Portugal saw a unique situation in 2009 when an ocean storm came ashore. The only generation producing electric energy was the wind generators. The hydro system was pumping water upstream to store the excess energy. The resulting fuel adjustment was negative, but what company would not want to see the major manufacturing costs reduced instead of increasing? Now this is a great turn for company economists and strategists to plan factory expansions!

What If?

What if midwestern cities could get off the grid? What if mountain top cities could get off the grid? What if Los Angeles, New York, and Chicago followed suit? What changes in tariffs could keep the present companies above water?

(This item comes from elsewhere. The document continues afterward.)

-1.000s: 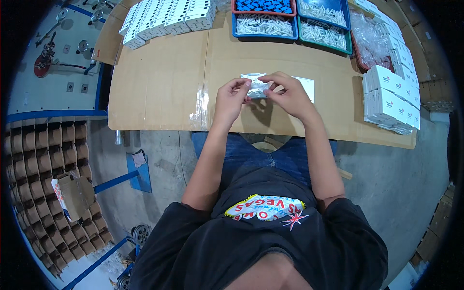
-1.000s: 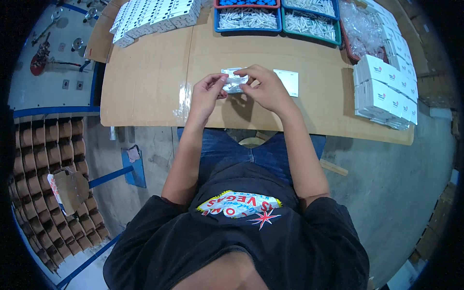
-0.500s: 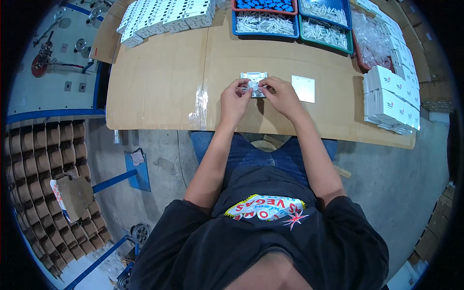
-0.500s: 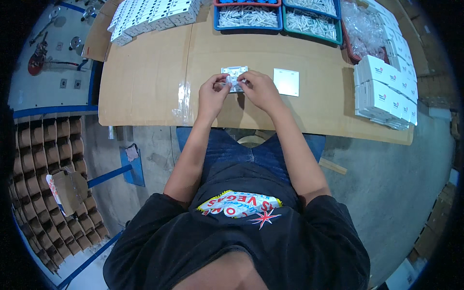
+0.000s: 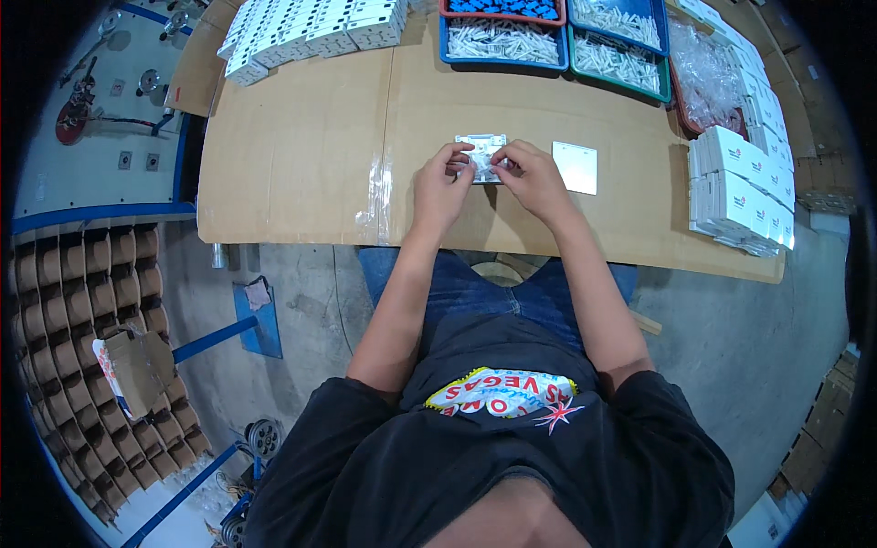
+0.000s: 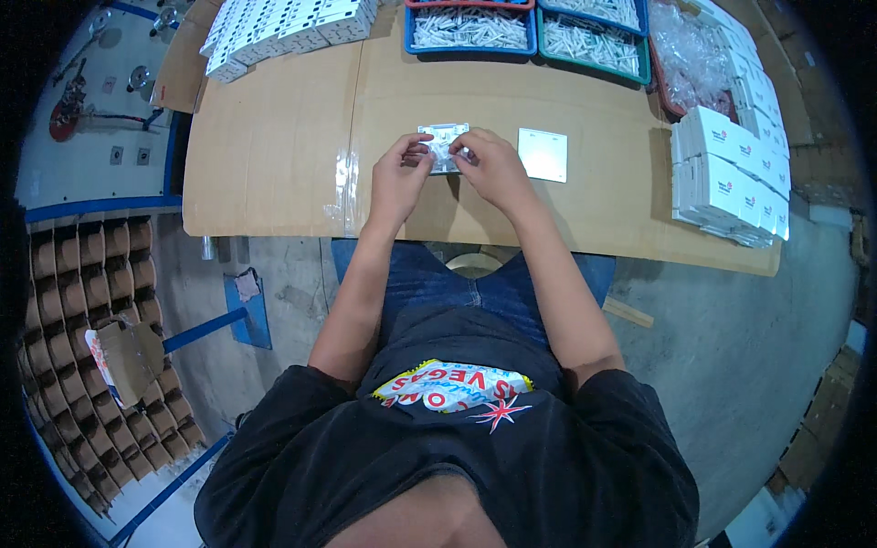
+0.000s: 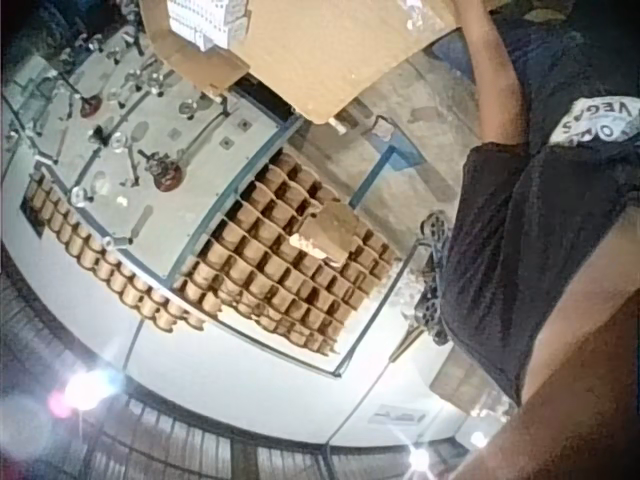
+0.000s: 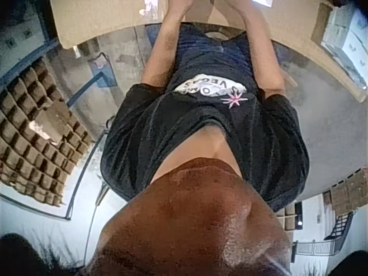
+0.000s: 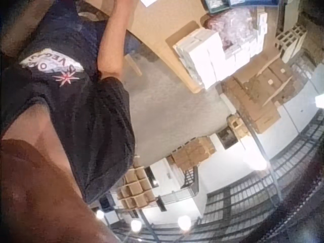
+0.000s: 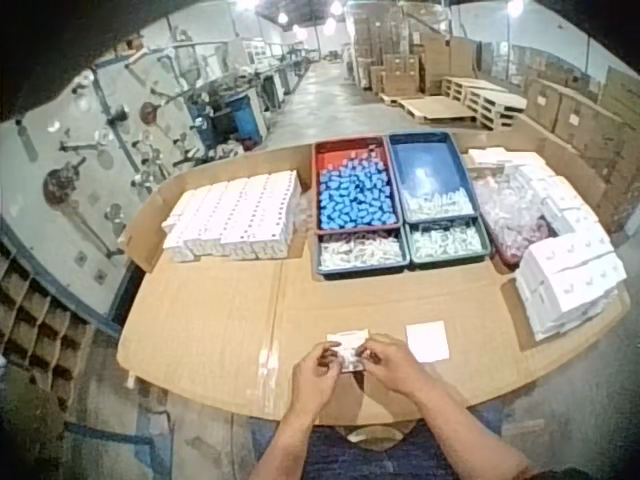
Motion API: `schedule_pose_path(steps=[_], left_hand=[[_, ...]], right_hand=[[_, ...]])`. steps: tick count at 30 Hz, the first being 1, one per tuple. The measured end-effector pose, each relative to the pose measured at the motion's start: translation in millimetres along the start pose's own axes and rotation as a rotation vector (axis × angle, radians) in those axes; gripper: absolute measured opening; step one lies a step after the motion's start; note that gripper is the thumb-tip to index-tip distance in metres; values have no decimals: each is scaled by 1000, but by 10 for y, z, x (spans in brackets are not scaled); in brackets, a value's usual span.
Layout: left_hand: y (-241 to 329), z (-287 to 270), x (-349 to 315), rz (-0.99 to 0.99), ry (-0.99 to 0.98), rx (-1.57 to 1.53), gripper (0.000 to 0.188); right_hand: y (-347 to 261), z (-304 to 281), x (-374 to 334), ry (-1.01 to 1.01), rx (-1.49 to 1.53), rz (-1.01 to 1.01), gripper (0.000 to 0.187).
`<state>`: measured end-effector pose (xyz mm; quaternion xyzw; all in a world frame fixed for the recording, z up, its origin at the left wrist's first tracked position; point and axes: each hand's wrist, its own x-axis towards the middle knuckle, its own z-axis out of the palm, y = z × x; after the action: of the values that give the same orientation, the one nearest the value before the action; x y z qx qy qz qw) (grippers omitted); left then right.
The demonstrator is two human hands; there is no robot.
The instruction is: The person assembles a small electrical switch unit by hand. They open a white cardboard box, place a plastic bag containing white plastic parts into the box, add a blue plastic component, and then close the box. The process is performed at a table with trays of parts and stacks of boxes.
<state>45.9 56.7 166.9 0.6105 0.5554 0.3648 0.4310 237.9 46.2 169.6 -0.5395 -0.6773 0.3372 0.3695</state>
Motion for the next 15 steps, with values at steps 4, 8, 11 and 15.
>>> schedule_pose_path(steps=[4,8,11,15], left_hand=[[-115,-22,29,184,82,337,26],[-200,-4,41,206,126,373,23],[-168,15,10,254,143,436,22],[-198,1,10,319,138,501,21]], right_hand=[[48,74,3,40,-66,-23,11],[131,111,8,57,-115,-66,12],[137,117,5,52,-129,-52,12],[80,120,4,47,-149,-54,11]])
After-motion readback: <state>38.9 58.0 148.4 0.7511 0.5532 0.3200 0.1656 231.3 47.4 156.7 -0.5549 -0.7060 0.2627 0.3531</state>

It was only a decade ago that Dairyland Cooperative was installing cow sewage-based biofuel gas turbines. Los Angeles Department of Public Works was installing fuel cells based on methane production from human sewage treatment. Stanford was touting the use of eucalyptus trees for biofuel instead of corn. Small mirror systems are flashing water to turn microturbines on building tops.

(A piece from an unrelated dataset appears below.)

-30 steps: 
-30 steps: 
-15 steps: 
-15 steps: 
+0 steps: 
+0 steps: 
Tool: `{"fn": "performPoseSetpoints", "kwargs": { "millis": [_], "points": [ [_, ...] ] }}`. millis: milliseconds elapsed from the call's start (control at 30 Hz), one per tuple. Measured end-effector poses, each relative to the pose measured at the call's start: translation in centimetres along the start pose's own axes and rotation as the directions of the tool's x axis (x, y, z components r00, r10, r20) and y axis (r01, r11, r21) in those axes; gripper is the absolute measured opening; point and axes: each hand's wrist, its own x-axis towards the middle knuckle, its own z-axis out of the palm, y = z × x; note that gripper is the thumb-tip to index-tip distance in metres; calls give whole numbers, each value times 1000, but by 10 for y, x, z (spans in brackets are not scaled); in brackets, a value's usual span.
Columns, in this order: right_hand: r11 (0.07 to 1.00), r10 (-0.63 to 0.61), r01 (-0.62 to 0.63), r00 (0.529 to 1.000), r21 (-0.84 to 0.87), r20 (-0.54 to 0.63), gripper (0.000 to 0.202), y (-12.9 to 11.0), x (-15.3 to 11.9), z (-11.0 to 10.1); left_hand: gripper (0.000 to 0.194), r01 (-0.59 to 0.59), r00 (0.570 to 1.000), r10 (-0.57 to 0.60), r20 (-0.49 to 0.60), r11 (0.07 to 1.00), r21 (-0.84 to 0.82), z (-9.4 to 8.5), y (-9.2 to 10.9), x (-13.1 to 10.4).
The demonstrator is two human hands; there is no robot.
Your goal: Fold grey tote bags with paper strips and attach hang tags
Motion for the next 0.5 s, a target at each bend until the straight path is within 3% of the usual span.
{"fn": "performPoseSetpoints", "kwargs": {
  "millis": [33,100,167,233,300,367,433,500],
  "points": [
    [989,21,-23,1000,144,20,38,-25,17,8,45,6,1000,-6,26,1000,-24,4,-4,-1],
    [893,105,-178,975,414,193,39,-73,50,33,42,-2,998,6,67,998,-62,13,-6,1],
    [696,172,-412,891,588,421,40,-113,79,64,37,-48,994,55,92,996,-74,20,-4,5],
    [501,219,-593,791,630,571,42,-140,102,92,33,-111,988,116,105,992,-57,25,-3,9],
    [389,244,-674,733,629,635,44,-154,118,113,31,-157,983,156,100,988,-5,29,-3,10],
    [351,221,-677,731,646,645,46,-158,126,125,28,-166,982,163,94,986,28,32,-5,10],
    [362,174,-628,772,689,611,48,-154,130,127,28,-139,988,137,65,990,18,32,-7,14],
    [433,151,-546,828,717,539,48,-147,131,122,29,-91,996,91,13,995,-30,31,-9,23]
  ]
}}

The price of natural gas is at a historic low. If the price were to drop more, would not everyone want a microturbine? Would this be the precursor to a hydrogen economy?

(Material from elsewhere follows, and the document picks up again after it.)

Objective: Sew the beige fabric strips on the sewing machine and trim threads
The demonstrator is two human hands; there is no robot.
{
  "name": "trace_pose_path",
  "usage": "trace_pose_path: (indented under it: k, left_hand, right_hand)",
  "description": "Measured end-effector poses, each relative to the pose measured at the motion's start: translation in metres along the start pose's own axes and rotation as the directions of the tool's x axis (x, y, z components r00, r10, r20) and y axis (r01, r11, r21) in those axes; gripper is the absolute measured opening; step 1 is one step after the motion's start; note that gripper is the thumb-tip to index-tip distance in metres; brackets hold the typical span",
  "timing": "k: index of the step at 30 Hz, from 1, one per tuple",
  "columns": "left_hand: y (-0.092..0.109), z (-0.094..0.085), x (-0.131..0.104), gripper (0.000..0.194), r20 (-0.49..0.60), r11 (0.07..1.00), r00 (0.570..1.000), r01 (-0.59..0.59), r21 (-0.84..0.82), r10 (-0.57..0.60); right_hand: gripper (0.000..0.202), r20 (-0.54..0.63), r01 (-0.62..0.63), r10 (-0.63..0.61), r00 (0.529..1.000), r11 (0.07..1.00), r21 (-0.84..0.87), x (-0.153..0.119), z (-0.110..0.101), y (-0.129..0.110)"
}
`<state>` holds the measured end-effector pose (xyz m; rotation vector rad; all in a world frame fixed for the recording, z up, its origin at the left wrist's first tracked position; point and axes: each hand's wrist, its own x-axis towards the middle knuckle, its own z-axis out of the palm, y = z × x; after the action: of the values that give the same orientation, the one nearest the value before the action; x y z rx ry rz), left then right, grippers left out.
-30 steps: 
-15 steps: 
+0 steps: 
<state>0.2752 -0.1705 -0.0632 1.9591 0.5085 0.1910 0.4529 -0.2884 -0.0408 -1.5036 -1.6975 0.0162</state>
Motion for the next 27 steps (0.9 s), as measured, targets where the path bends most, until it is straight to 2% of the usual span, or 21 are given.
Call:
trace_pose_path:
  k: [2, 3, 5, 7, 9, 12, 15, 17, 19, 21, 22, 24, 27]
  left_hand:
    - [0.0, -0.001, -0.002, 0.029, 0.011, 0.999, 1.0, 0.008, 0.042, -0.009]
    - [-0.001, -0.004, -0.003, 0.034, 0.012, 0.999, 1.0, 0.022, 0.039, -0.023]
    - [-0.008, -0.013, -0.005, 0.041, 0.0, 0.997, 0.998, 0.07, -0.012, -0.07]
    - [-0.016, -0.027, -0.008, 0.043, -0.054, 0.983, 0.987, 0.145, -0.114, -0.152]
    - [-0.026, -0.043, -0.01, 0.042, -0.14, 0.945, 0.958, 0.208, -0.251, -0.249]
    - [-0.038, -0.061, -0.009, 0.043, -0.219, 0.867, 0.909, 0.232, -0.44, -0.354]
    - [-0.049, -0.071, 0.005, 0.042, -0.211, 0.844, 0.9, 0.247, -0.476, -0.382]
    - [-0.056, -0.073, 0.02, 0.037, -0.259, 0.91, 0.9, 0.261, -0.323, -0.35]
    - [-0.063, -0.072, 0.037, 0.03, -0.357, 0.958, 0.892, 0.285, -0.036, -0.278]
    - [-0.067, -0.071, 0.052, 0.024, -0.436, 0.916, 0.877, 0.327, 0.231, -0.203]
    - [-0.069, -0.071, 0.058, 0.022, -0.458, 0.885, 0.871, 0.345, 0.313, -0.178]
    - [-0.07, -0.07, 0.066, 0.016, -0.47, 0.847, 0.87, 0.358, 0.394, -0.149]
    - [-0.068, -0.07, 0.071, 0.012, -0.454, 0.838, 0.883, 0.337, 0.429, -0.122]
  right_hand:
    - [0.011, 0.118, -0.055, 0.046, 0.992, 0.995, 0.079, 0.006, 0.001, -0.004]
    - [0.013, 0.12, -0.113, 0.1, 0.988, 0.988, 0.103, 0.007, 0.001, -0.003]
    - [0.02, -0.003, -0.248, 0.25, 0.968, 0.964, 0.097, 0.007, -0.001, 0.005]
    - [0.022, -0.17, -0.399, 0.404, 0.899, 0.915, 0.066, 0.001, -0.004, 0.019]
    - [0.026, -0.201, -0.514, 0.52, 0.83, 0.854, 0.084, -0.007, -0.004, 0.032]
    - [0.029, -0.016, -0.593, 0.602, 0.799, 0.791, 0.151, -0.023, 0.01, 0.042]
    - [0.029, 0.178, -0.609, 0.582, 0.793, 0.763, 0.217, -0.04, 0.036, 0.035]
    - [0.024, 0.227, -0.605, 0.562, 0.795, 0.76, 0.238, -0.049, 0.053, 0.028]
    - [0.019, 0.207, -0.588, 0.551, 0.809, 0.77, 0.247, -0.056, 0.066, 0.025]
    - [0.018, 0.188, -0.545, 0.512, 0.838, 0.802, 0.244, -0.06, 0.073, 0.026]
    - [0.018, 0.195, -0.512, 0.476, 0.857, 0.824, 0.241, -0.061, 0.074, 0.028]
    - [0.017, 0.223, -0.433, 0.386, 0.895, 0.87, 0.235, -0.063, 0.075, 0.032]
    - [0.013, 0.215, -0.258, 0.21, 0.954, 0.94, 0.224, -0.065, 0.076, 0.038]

The home I rented in Raleigh, North Carolina, included a natural gas microturbine that could provide most of the home’s electrical demand as well as the heat during the winter. A microprocessor was available to turn the unit on, isolate the home from the grid, and run on natural gas whenever the economic price signals showed that costs could be reduced. Why was this resource added by the builder? This option provided the home buyer a choice in obtaining energy as a more efficient combined heat and power at a lower cost when economic prices changed.

Is this the new model for a distribution company? Did any of the distribution companies, transmission companies, or generation companies see this coming? Maybe it should be so. Microgrids connected by transmission and remote generation would provide the backup as these systems are deployed, tested, and verified. Then reliability could be addressed by staying connected to the grid as a backup or as an alternative customer of the surplus generation.

What would this new distribution company be called? Let us see: ESCO, gone as a stereotype; EMCO, gone as a stereotype; LSE, gone as too dry for marketing; DISCO, too much like Travolta dancing in an old movie, oh my! Have we run out of acronyms?

What Consumers Want

Customers have a new slogan song for utilities: “50 Ways to Leave Your UtilCo.” When will the utility corporations understand that the consumers drive the business? The customers have a limited budget, a desire to be carbon neutral, a desire to be serviced locally, and a desire to have a say in the future environment for their families and their children’s families. Ignoring the customer’s wants and needs is the surest way to lose market share, indeed to go out of business, even in an industry that is part of the basic infrastructure that is needed for society to function.